Kruskal Wallis Test Definition
The Kruskal–Wallis test refers to a rank-based nonparametric test that is used in statistical research or calculations to determine existing differences in the statistical differences between groups of independent variables on dependent variables. Also known as one-way ANOVA on ranks or Kruskal–Wallis H test, the test is an extended alternative of the Mann-Whitney U test which is used to statistically compare more than 2 independent variable groups. When using Kruskal–Wallis test, no assumptions are needed, unlike ANOVA where it is assumed that there is a normal distribution of dependent variable as well as an equal variance among group scores. Thus, we can apply Kruskal–Wallis test in both ordinal- and continuous-level dependent variables. It is, however, noted that ANOVA is more powerful than Kruskal–Wallis test.
A Little More on Kruskal Wallis Test
A Kruskal–Wallis test generally indicates that within a group of dependent variables, one sample dominates over another sample stochastically. However, the test fails to identify how the dominance occurs or even how many groups can result in the stochastic dominance. In order to analyze a specific sample pair for the stochastic dominance, the recommended methods to use include Dunn’s test, Conover, or Mann-Whitney tests.
Unlike the analogous one-way variance analysis, the Kruskal–Wallis test does not assume a normal residual distribution. In the case that a researcher is able to assume that all groups have identically scaled and shaped distributions, then the null hypothesis is that all the groups have equal medians. In this case, the alternative hypothesis would hold that at least one population median of a single group is different from the median of the population of at least another group.
Examples of questions to be answered using the Kruskal–Wallis test
- Do the scores of job satisfaction differ by race/ethnicity?
- What is the test scores difference between two variable grade levels in an elementary school?
In order to answer the above questions, it is important to note that Kruskal–Wallis test approximates a chi-square distribution if the number of observations in every group is at least 5. In case the calculated value of the Kruskal–Wallis test is less than the critical value of chi-square, then the null hypothesis would not be rejected. On the other hand, if the calculated value of the test is greater than the value of chi-square, then the researcher is able to reject the null hypothesis.
Exact probability tables
In order to compute the exact probabilities for Kruskal–Wallis test, research would need several computing resources. Software can only provide exact probabilities for studies with less sample size of 30 participants.
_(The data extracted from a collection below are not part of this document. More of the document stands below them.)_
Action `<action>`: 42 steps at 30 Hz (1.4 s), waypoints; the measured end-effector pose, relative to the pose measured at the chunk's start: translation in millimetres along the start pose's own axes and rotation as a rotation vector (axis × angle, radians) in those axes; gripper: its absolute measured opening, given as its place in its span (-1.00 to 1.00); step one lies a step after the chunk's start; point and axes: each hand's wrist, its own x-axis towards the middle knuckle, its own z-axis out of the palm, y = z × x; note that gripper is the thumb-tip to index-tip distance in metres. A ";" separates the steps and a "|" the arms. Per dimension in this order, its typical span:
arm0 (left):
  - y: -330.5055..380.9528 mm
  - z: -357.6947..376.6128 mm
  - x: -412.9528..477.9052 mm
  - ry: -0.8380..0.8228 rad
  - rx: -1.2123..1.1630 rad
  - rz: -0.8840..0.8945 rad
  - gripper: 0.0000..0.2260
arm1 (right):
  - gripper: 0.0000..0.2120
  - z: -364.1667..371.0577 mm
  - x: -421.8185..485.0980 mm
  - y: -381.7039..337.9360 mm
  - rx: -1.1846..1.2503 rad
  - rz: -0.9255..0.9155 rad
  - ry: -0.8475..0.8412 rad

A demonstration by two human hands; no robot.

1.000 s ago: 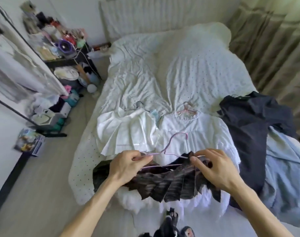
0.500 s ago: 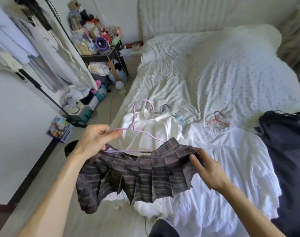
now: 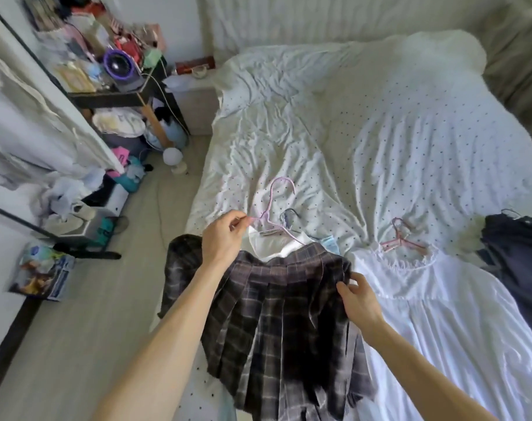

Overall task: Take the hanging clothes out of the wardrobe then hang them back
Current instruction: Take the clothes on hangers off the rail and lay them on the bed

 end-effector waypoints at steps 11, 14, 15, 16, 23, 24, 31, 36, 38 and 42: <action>-78.5 116.9 171.7 -0.124 0.101 -0.043 -0.79 | -0.33 52.2 117.8 -6.9 0.030 0.125 0.036; -106.1 150.0 174.4 -0.148 0.358 -0.048 -0.78 | -0.15 65.4 124.6 21.0 -0.242 0.149 0.005; -113.9 160.6 165.0 -0.201 0.453 -0.051 -0.71 | -0.11 68.2 123.2 34.2 -0.349 0.180 0.001; -120.9 169.5 150.4 -0.266 0.527 -0.046 -0.63 | -0.08 70.2 120.3 49.4 -0.425 0.218 0.001; -150.2 202.2 1.0 -0.691 0.613 0.080 -0.35 | -0.09 82.8 84.6 117.0 -0.648 0.280 -0.079; -154.0 203.3 -14.1 -0.768 0.639 0.038 -0.34 | -0.10 84.4 82.1 118.9 -0.664 0.241 -0.102; -141.8 184.2 -25.7 -1.078 0.803 -0.149 -0.29 | -0.31 65.3 66.5 92.3 -0.670 0.228 -0.345; -88.6 165.5 -11.6 -1.087 0.852 -0.139 -0.40 | -0.53 13.4 35.4 59.5 -0.671 0.184 -0.289; -57.9 162.6 -15.7 -1.058 0.832 -0.055 -0.41 | -0.56 -15.6 15.8 47.8 -0.658 0.115 -0.188; 25.1 166.5 -35.3 -1.003 0.752 0.199 -0.42 | -0.58 -86.4 -32.9 37.4 -0.661 -0.074 0.068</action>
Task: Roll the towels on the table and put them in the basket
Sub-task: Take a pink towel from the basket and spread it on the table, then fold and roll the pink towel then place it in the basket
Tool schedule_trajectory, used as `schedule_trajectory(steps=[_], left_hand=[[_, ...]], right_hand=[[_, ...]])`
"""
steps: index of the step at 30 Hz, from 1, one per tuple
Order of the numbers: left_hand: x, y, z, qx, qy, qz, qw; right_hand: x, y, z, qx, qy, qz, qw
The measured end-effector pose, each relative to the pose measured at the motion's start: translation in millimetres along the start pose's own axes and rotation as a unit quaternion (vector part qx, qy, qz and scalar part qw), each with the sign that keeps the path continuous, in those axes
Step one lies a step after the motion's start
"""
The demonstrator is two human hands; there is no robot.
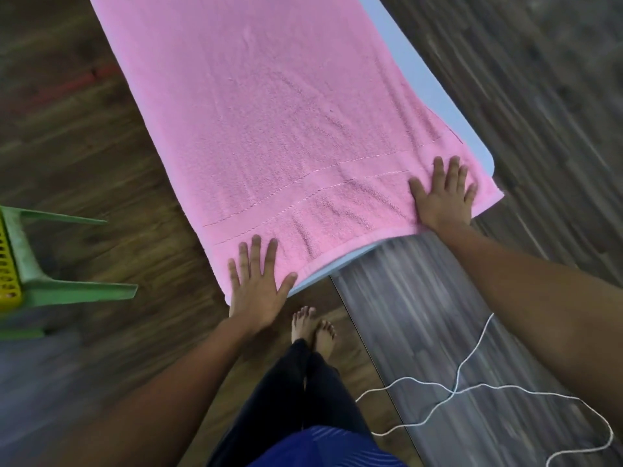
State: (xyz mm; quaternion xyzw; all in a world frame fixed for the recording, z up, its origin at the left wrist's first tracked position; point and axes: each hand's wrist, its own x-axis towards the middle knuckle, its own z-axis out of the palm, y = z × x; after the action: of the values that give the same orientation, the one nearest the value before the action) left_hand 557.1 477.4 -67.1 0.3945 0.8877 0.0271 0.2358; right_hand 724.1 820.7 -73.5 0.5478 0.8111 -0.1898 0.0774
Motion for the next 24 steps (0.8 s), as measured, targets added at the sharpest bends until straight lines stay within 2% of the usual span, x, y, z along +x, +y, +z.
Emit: schedule_trajectory(steps=[3,6,9,12,17,20,24], left_hand=[[10,3,-15,-0.049,0.052,-0.009,0.997],[25,20,-36,-0.081,0.099,0.012,0.992],[36,58,-57,-0.125,0.081,0.043,0.988],[48,108,-77,-0.150,0.066,0.104,0.981],[92,206,-97,-0.151,0.047,0.196,0.968],[124,277,-101,-0.144,0.032,0.229,0.962],[164,379,-102,-0.161,0.016,0.231,0.959]], right_hand=[[0,-16,-15,0.025,0.021,0.022,0.999],[-17,-32,-29,0.140,0.072,0.022,0.987],[-41,-39,-43,0.273,0.036,0.047,0.960],[-57,-30,-59,0.344,0.052,0.059,0.936],[-47,18,-99,0.455,0.055,0.082,0.885],[-22,62,-127,0.457,0.075,0.104,0.880],[26,137,-164,0.468,0.080,0.108,0.874]])
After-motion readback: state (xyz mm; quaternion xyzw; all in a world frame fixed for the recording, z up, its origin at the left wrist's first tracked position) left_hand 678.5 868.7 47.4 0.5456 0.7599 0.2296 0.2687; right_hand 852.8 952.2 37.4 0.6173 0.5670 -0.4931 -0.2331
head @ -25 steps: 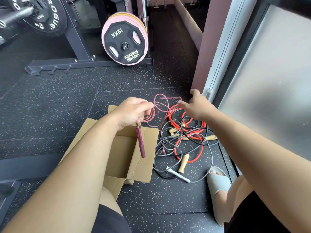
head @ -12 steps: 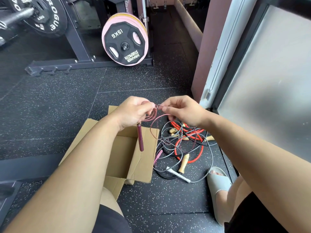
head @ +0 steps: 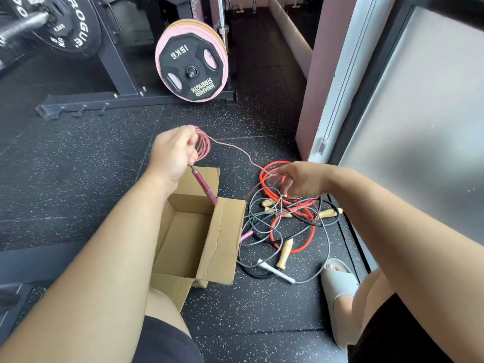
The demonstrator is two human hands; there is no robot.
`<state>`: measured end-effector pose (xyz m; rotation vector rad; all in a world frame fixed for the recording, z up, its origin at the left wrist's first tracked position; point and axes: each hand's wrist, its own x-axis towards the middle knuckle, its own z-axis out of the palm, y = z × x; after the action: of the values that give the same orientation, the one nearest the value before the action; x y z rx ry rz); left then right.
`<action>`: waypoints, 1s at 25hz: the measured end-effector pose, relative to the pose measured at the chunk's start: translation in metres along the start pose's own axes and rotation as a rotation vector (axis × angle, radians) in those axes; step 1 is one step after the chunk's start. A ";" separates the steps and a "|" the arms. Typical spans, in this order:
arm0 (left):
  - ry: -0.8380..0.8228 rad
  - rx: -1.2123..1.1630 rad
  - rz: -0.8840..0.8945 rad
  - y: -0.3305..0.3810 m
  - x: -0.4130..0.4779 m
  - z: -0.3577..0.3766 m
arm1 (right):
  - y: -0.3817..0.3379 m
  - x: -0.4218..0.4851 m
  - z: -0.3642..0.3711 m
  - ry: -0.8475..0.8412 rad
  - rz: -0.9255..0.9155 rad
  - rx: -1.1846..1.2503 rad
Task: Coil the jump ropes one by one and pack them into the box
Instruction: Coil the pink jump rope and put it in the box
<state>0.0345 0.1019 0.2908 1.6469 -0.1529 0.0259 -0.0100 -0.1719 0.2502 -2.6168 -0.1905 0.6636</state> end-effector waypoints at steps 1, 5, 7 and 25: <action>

Such programs require asymptotic approximation for samples with larger sizes.
Studies have revealed in the past that the exact probability of larger sample sizes exists. For instance, in 2003, Spurrier published probability tables for a sample size of 45 participants. Later in 2006, Meyer and Seaman produced similar probability distribution using a larger sample size of 105 participants.
References for Kruskal Wallis Test
Academic Research on Kruskal Wallis Test
- A generalized Kruskal–Wallis test for comparing K samples subject to unequal patterns of censorship, Breslow, N. (1970). Biometrika, 57(3), 579-594. According to this paper, when there is need to carry out a test that compares the K samples in relation to unequal patterns of censorship, a proposal is made on a generalized Kruskal-Wallis test which comprises of Gehanis generalization of Wilcoxon’s test. The censoring variables are distributed depending on the type of population i.e. the distribution differs for different population. Another technique that is proposed to be used in the case where there is assumption of the censoring distribution to be equal is statistic. Despite the censoring variables being random or fixed numbers, these statistics still have a characteristic of asymptotic distributions under their null hypotheses. Calculations on asymptotic power and efficiency are made together with the provision of several examples.
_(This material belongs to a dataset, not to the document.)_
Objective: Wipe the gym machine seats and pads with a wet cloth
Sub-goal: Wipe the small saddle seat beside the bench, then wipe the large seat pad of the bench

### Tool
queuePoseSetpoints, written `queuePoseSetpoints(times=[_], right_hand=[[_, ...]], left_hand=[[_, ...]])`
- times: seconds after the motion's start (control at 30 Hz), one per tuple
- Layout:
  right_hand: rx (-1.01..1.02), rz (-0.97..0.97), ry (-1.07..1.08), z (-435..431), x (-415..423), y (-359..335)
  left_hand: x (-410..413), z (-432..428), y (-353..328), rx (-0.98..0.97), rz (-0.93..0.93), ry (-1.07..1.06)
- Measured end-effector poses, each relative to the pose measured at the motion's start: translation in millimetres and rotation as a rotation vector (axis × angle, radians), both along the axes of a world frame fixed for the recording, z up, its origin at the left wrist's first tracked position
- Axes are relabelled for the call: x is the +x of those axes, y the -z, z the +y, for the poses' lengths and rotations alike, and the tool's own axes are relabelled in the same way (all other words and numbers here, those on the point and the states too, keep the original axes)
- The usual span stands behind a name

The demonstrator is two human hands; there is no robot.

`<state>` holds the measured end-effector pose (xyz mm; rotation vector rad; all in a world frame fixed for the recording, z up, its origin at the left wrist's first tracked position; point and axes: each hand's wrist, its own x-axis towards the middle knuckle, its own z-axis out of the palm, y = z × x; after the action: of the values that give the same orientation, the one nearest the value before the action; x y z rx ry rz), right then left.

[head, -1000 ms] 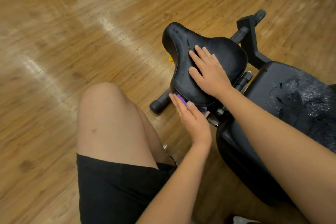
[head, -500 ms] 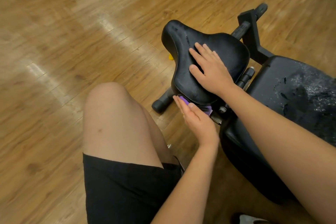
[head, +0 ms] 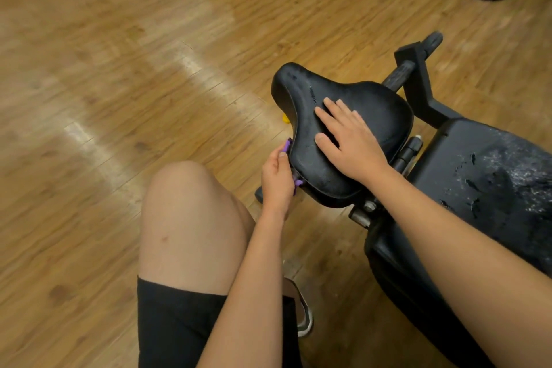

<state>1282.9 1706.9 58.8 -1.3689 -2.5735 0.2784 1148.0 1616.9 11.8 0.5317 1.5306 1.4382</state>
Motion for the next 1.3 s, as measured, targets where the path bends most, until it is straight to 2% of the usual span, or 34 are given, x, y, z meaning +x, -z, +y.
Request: queuePoseSetpoints(times=[0.17, 0.33, 0.6, 0.97, 1.07, 1.17, 1.3], right_hand=[[-0.037, -0.009, -0.013, -6.4, -4.6, 2.1], [-0.153, 0.058, 0.002, -13.8, 3.9, -10.5], [-0.114, 0.181, 0.248, -56.4, 86.2, -28.5], [0.032, 0.119, 0.602, -110.7, 234.4, -52.5], [-0.037, 0.078, 0.696, -124.0, 270.3, -40.9], [-0.149, 0.012, 0.714, -133.5, 287.6, -18.7], [-0.122, -0.026, 0.726, -132.9, 289.3, -7.7]], left_hand=[[-5.6, -23.4, -13.9, -0.032, 0.178, 0.116], [-8.1, -29.6, -46.7, 0.029, 0.377, 0.225], [6.3, -37.7, -84.9, 0.14, 0.568, 0.281], [124.4, 17.0, -105.1, 0.309, 0.767, 0.58], [158.6, 33.5, -113.4, 0.302, 0.791, 0.688], [190.9, 51.5, -120.6, 0.373, 0.867, 0.748], [223.4, 91.6, -109.2, 0.442, 1.056, 0.807]])
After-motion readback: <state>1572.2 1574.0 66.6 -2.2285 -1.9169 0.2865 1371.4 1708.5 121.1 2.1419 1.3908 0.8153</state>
- The Kruskal–Wallis test and stochastic homogeneity, Vargha, A., & Delaney, H. D. (1998). Journal of Educational and Behavioral Statistics, 23(2), 170-192. This article asserts that when a comparison is made on more than two samples that are not dependent, the Kruskal-Wallis H test is a procedure preferred in most situations. Despite this test being the most preferred, it has some unclarified points amongst the behavioral scientist and these points include; the exact null, alternative hypotheses and assumptions of the test. This article also tries to give a clarification on the Kruskal-Wallis inconsistency and controversy treatments using the stochastic homogeneity
- Kruskal‐Wallis Test, McKight, P. E., & Najab, J. (2010). The corsini encyclopedia of psychology, 1-1. This paper claims that Kruskal and Wallis(1952) supports that, the Kruskal-Wallis is a statistical test that is non-parametric and assesses the differences among three or more independently sampled groups on a single and non-normally distributed random variable. This test should be done using the non-normally distributed data like ordinal or rank data. According to this paper, Kruskal is a more generalized form of the Mann-Whitney U test since it extends the two-group that is Mann-Whitney U test and it is also the non-parametric version of the ANOVA.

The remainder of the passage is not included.